= Trebellia gens =

Ancient Roman family

The gens Trebellia, occasionally written Trebelia, was a plebeian family at ancient Rome. Members of this gens are first mentioned at the time of the Second Punic War, but they played little role in the Roman state until the final decades of the Republic. Trebellii are known from inscriptions in Delos and in Athens between 150 and 89 BC. The most illustrious of the Trebellii was Marcus Trebellius Maximus, who attained the consulship in AD 55.

==Members==

- Quintus Trebellius, a centurion who received the mural crown from Scipio Africanus in 210 BC, in recognition of his bravery in battle.
- Marcus Trebellius, a native of Fregellae in Latium, was a soldier serving the legate Lucius Coelius in Illyria during the Third Macedonian War.
- Marcus Trebellius, described by Cicero as a friend of Sextus Naevius in 81 BC.
- Lucius Trebellius, tribune of the plebs in 67 BC, together with his colleague, Lucius Roscius Otho, opposed the appointment of Pompeius to make war against the pirates. Trebellius refused all efforts to remove his objection, until his colleague Aulus Gabinius, who had proposed Pompeius' appointment, called upon the Comitia Tributa to remove Trebellius from office. Trebellius withdrew his opposition just before Gabinius could obtain a majority.

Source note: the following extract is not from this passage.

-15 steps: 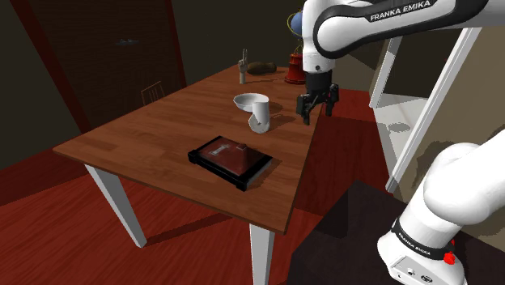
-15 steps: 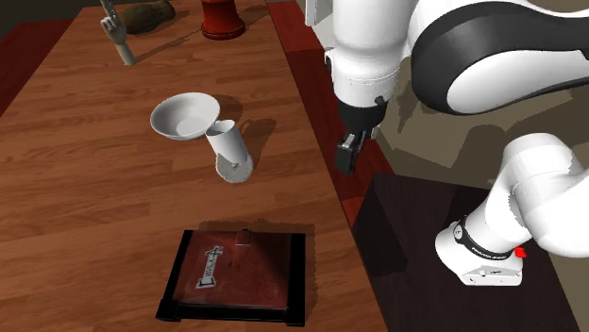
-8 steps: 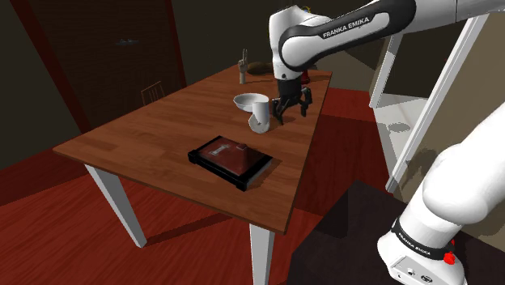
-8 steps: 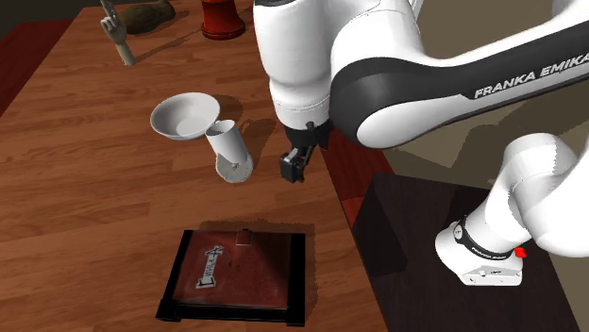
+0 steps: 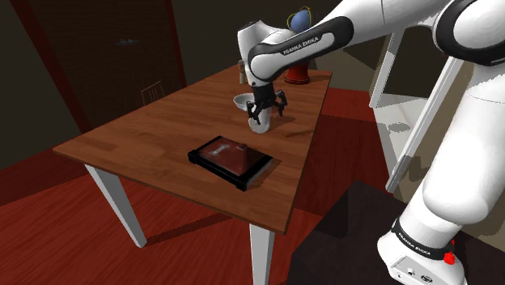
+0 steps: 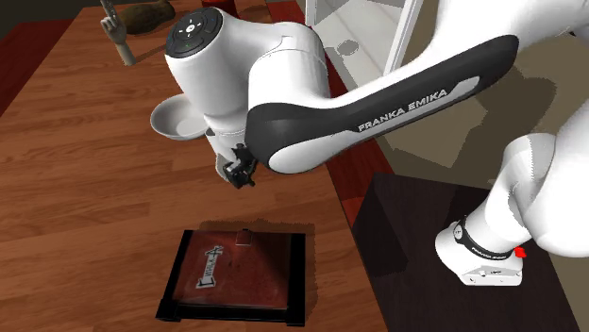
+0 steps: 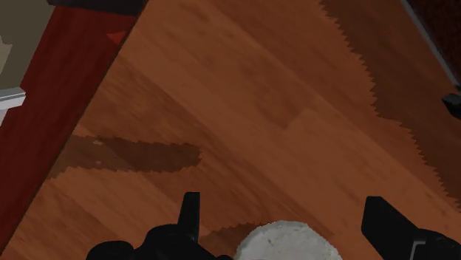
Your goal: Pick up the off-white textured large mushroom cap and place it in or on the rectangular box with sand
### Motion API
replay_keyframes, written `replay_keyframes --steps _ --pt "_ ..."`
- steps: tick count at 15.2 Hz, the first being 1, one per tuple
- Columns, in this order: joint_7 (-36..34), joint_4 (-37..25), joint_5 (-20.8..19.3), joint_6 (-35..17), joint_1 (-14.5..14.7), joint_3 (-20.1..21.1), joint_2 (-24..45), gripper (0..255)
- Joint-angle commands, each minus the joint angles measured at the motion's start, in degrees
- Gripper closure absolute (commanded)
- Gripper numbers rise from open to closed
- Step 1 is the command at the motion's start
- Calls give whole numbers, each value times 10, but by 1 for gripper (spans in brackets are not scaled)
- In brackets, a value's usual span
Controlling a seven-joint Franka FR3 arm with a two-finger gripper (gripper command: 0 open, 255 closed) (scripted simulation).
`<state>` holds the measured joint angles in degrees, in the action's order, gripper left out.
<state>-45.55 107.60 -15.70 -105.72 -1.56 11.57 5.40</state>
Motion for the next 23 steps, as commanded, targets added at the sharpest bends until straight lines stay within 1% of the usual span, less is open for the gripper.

- Lucius Trebellius Fides, tribune of the plebs in 47 BC. In order to gain Caesar's favour, he opposed a measure proposed by his colleague, Publius Cornelius Dolabella, to abolish debts, although he himself was heavily indebted, and he proposed a similar measure after Caesar's death. He was a friend of Mark Antony, alongside whom he fought against Decimus Junius Brutus Albinus in 43 BC.

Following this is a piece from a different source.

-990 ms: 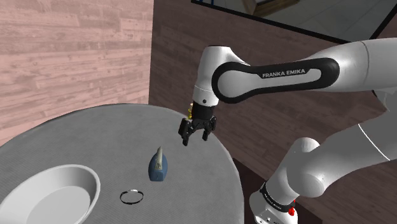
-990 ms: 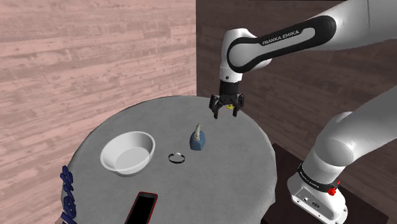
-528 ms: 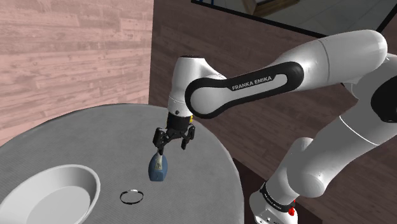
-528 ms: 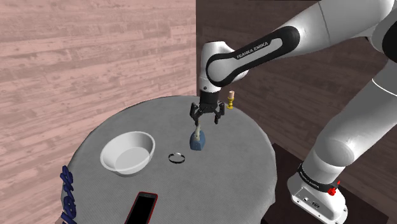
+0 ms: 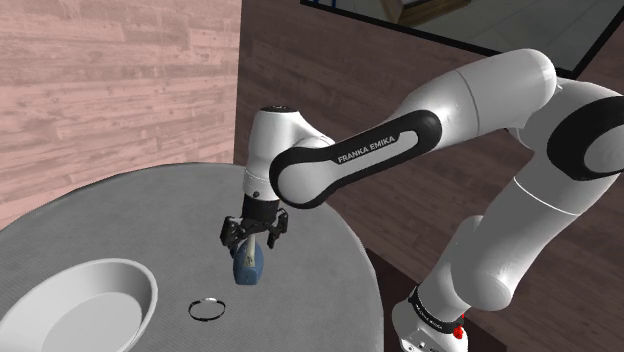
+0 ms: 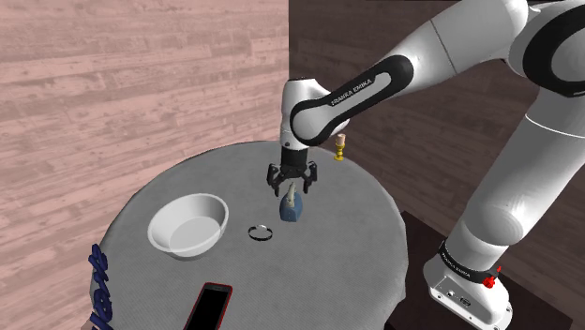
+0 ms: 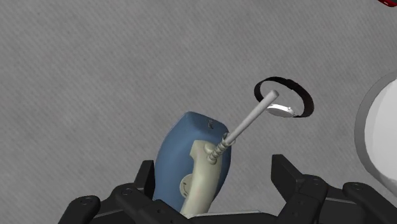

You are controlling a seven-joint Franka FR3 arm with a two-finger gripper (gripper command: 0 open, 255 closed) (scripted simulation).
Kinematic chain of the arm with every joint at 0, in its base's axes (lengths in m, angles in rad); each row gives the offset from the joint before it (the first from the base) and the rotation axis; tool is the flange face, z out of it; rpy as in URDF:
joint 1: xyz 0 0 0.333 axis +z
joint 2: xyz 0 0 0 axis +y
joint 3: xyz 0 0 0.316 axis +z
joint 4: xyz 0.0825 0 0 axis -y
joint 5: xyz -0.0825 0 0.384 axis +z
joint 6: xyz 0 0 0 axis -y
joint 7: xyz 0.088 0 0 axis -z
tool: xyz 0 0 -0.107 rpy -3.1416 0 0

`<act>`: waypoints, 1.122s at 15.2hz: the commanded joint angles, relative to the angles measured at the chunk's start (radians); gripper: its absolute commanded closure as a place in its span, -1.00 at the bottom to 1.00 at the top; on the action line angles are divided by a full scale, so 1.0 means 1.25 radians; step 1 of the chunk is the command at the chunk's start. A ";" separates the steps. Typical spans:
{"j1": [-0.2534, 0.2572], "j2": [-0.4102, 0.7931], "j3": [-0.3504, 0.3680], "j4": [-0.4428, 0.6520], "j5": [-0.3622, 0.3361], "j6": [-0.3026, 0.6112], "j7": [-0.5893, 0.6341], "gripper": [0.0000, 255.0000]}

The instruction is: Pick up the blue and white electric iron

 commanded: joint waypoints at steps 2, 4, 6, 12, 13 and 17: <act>0.001 0.028 0.001 -0.014 -0.008 0.041 0.000 -1.00; 0.001 0.028 0.001 -0.014 -0.008 0.041 0.000 -1.00; 0.001 0.027 0.001 -0.013 -0.008 0.039 0.000 1.00; 0.001 0.027 0.001 -0.013 -0.007 0.039 0.000 1.00; 0.001 0.027 0.001 -0.013 -0.008 0.039 0.001 1.00; 0.000 0.007 0.000 -0.001 -0.002 0.007 0.000 1.00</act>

- Aulus Trebellius, an eques in the army of Pompeius in 45 BC, during the Civil War, went over to Caesar during the Spanish campaign.

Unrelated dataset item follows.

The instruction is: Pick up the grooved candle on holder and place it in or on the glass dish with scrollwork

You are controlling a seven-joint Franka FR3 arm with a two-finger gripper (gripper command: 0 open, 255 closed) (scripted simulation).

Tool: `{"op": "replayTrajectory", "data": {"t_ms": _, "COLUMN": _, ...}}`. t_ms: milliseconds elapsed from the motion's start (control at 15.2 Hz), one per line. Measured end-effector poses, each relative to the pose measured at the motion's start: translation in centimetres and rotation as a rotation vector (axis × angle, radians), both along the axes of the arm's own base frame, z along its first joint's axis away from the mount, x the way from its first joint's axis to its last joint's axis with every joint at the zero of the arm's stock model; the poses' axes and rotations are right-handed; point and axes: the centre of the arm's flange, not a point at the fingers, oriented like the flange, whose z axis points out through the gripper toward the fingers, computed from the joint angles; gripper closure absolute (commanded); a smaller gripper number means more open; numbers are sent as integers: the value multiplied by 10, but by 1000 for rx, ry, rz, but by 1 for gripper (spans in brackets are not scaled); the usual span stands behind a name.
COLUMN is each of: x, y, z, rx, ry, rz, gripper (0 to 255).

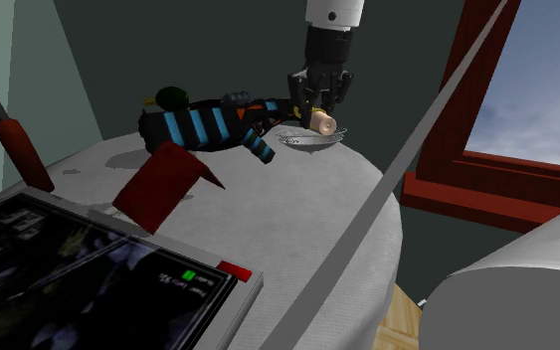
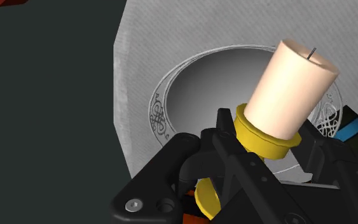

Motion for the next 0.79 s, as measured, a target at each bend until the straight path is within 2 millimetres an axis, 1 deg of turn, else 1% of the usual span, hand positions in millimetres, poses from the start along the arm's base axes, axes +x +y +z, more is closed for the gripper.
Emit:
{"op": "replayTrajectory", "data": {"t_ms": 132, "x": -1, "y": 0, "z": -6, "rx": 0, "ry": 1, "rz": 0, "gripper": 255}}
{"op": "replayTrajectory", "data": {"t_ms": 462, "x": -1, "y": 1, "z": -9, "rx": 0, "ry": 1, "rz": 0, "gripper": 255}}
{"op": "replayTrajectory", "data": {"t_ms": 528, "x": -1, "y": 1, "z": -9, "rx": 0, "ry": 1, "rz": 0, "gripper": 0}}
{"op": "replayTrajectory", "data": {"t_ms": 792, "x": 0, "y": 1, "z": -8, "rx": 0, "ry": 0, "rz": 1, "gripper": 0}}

- Marcus Trebellius, a legate serving under Lucius Vitellius, the governor of Syria in AD 36.
- Trebellius Calca, went before the court of the centumviri, claiming to be the son of Publius Clodius Pulcher, that he might succeed to the latter's estate.
- Marcus Trebellius Maximus, consul suffectus for the months of July and August in AD 55, alongside Lucius Annaeus Seneca. Appointed governor of Britain in 63, he was deeply disliked by his soldiers, who forced him to flee to Vitellius for support following the death of Nero. Instead of restoring Trebellius, the emperor appointed a new governor, Marcus Vettius Bolanus.
- Trebellius Pollio, one of the six supposed authors of Historia Augusta. Flavius Vopiscus, another of the scriptores, describes Pollio as careless and lacking in detail. According to him, Pollio wrote "lives" of the emperors from Philip the Arab to Claudius Gothicus, covering the period from AD 244 to 270, but only those covering Valerian, Gallienus, Claudius, and the Thirty Tyrants are extant.